▸ **Exercise aim**: Only a number is wanted here, namely how many lines of the data contain the string "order".

(Source data)
★ ★ ★ ★ ★ ★ ★

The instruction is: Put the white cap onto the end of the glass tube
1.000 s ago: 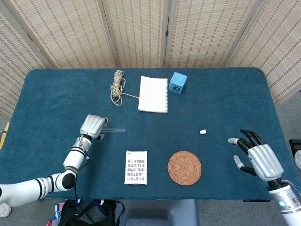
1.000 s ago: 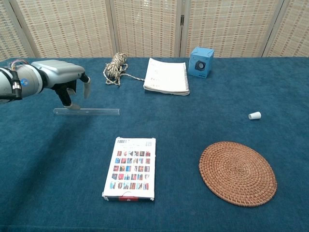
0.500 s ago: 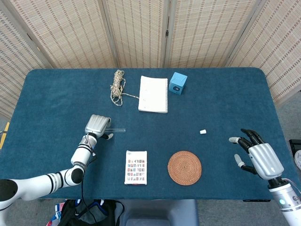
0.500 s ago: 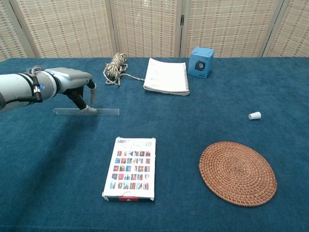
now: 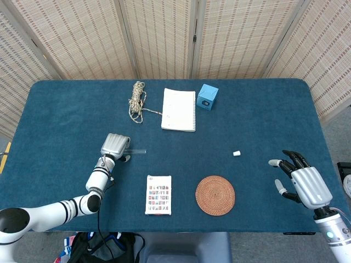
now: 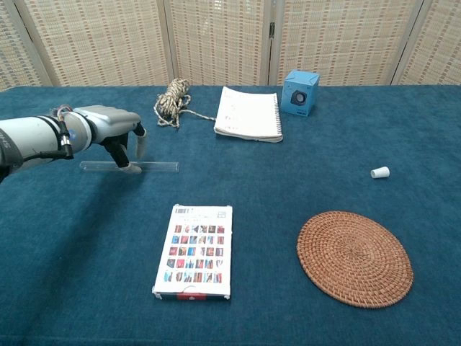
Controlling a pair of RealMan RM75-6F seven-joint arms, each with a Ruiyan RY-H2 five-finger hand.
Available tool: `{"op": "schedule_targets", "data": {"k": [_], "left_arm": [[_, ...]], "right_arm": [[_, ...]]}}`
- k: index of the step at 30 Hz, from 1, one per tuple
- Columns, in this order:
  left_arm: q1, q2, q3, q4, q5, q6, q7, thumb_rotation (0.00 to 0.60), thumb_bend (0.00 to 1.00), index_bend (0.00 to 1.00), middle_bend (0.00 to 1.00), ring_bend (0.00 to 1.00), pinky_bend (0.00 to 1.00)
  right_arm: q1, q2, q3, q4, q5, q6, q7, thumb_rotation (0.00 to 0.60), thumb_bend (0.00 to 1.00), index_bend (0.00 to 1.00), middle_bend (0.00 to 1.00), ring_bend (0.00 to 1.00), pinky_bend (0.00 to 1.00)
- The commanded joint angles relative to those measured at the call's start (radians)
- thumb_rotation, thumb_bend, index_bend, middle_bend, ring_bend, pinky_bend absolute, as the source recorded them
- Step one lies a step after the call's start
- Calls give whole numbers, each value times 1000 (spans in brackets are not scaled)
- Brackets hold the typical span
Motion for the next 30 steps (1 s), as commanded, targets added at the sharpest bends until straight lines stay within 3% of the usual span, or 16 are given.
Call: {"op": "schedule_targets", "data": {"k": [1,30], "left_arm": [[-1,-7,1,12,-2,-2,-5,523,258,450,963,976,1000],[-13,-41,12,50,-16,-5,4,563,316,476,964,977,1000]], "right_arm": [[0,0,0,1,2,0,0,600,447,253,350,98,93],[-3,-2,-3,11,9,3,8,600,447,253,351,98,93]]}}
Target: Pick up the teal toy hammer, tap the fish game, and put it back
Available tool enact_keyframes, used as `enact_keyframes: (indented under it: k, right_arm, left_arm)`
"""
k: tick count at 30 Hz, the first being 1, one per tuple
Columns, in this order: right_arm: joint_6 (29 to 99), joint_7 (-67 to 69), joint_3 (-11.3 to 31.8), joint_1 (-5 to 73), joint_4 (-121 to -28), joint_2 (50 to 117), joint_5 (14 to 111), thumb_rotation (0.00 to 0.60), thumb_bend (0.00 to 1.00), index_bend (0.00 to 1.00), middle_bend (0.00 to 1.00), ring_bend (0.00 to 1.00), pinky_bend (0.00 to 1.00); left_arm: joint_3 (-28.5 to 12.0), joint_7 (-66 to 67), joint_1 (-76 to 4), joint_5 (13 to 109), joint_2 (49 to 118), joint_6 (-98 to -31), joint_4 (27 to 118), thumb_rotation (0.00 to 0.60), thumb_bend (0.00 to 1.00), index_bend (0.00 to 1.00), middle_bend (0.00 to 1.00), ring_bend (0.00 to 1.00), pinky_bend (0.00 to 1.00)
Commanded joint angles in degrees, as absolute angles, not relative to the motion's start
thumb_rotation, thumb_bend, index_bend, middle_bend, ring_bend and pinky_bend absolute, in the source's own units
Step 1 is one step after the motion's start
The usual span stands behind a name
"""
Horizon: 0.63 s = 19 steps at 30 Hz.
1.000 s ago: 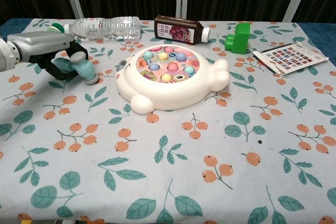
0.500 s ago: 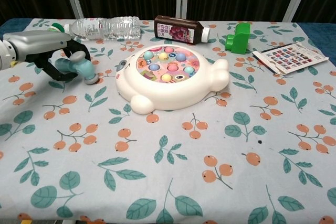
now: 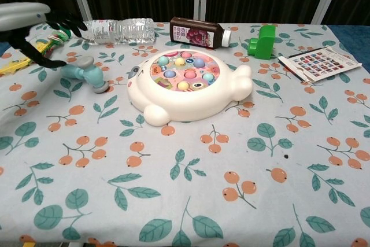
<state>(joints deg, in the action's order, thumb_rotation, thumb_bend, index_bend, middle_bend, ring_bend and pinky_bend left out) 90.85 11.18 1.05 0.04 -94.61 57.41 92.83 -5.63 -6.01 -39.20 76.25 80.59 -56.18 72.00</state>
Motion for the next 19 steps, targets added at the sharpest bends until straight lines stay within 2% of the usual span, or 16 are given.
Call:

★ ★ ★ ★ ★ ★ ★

▸ **Reply to the exercise**: 3